5. Parkin activity limits cytochrome c release. HeLa cells or HeLa cells expressing Parkin were treated and analysed as in (D). Immunoblots are representative of three independent experiments. Ubiquitinated BAK indicated (arrow). Graph shows densitometric analysis of three independent experiments showing cytochrome c release (supernatant/supernatant + membrane) relative to 100 nM cBID as 100% release. Error bars represent mean ± SD.

Source data are available online for this figure.

Figure EV5. cBID is targeted to damaged mitochondrial membranes (relates to Fig 6)

1. A

   Mitochondria‐enriched membrane fraction from Bax ^−/− Bak ^−/− MEFs expressing BAK∆Cys were incubated with Ub^G76C (100 μM) in the presence or absence of oxidant copper phenanthroline (CuPhe, 1 mM) for 30 min prior to separation of supernatant and membrane fractions and immunoblotting as indicated. Note the incorporation of exogenous Ub^G76C into high molecular weight species (*) in the membrane fraction following treatment with oxidant. (**), Ub^G76C disulphide‐linked dimer.

2. B

   HeLa cells expressing HA‐Parkin were treated with antimycin and oligomycin (AO) for 2 h prior to fractionation into cytosol (C) and heavy membrane (M). Membrane fractions were then incubated with cBID as indicated. Incorporated cBID was then determined by centrifugation to separate the supernatant (S) from the membrane pellet (P) prior to immunoblotting.

3. C

   HeLa + HA‐Parkin cells were treated with antimycin and oligomycin (AO) for 2 h prior to harvesting. Samples were immunoblotted as described. Ubiquitinated MCL1 (arrowhead).

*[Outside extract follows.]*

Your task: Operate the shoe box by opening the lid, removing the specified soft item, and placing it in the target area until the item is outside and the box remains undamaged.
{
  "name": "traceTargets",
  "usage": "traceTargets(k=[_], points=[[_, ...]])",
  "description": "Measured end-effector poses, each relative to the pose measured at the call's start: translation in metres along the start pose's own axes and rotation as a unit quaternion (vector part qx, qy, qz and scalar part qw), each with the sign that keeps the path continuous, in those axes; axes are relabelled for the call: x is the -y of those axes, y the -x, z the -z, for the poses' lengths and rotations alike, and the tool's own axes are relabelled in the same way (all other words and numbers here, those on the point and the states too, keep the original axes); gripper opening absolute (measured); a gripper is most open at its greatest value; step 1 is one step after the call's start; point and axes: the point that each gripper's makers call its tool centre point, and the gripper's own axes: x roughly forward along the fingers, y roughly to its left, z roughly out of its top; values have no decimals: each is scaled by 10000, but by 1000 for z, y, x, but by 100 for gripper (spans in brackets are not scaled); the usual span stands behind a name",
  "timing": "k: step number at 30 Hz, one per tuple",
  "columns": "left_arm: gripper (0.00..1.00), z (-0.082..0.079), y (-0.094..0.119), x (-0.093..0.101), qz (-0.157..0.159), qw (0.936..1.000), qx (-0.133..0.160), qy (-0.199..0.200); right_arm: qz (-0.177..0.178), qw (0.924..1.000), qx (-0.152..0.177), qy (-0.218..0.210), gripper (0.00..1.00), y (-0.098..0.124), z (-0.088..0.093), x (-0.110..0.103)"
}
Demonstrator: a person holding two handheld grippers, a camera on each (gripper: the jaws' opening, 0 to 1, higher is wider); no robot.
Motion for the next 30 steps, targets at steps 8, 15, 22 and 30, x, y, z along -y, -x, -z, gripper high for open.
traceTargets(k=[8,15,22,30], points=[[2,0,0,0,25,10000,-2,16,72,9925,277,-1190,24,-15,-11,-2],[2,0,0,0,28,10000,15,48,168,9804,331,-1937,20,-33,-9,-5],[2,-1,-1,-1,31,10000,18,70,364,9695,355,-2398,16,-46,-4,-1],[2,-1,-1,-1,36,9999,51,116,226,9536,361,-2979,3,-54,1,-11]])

Source data are available online for this figure.

Figure 7. Model for Parkin‐mediated inhibition of intrinsic apoptosis

Model of the effect of Parkin‐mediated BAK ubiquitination on intrinsic apoptosis. Following mitochondrial damage, PINK1 is stabilised at the mitochondrial outer membrane (MOM) whereby it phosphorylates ubiquitin to recruit Parkin. Phosphorylation by PINK1 activates Parkin to ubiquitinate a variety of substrates including Mfn2 and VDAC. Parkin ubiquitinates BAK on a conserved lysine (K113) to inhibit BAK oligomerisation and its apoptotic function in releasing cytochrome c from the inter‐membrane space (IMS). Additionally, Parkin ubiquitinates VDAC2, that we propose limits BAX association with mitochondria. This limits apoptosis mediated by both BAK and BAX, thus enabling the effective engulfment of the mitochondrion by the autophagosome without errant activation of apoptosis.